• [WHAT NEEDS TO BE DONE]:
Find the lines below that contain "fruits" and tally them. Return only the total.

Start of INPUT DATA

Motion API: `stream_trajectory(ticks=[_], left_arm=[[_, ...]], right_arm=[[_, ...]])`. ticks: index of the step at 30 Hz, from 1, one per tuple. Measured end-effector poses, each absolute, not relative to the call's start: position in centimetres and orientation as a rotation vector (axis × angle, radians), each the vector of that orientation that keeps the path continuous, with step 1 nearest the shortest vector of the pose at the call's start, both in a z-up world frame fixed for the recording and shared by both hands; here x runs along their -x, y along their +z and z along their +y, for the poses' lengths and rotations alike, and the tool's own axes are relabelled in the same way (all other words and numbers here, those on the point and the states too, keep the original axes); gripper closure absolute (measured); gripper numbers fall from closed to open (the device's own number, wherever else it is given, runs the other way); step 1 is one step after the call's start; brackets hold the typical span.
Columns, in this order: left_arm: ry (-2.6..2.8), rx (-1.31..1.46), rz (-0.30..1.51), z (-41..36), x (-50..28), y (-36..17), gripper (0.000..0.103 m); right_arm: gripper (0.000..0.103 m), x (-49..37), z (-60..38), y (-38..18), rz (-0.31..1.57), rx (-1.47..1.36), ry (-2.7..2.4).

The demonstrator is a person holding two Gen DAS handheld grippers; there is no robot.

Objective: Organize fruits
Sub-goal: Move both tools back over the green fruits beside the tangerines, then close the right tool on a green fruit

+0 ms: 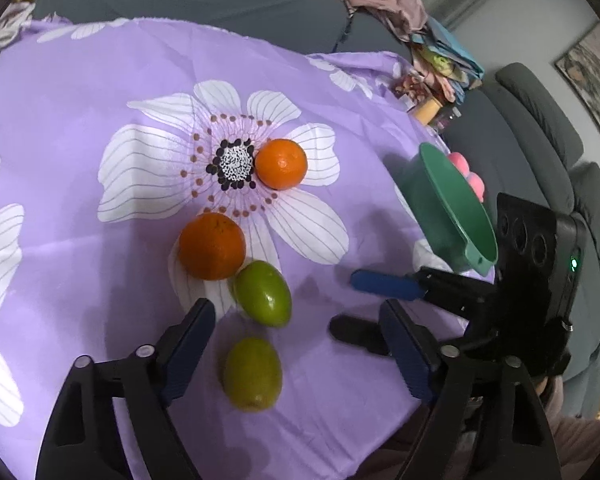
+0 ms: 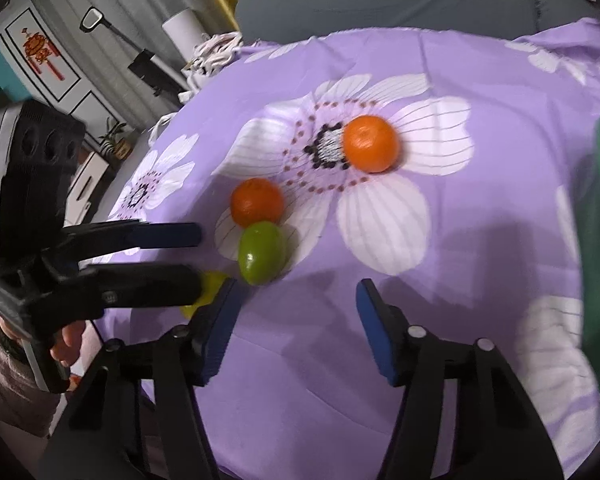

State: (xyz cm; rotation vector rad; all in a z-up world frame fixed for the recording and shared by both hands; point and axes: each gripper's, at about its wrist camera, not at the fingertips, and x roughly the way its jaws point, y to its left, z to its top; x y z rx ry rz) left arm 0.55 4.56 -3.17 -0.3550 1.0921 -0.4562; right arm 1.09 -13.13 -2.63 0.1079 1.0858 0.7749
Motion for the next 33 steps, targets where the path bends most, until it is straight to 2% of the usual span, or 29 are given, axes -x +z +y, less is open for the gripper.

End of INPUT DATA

• [TASK RESPONSE]:
2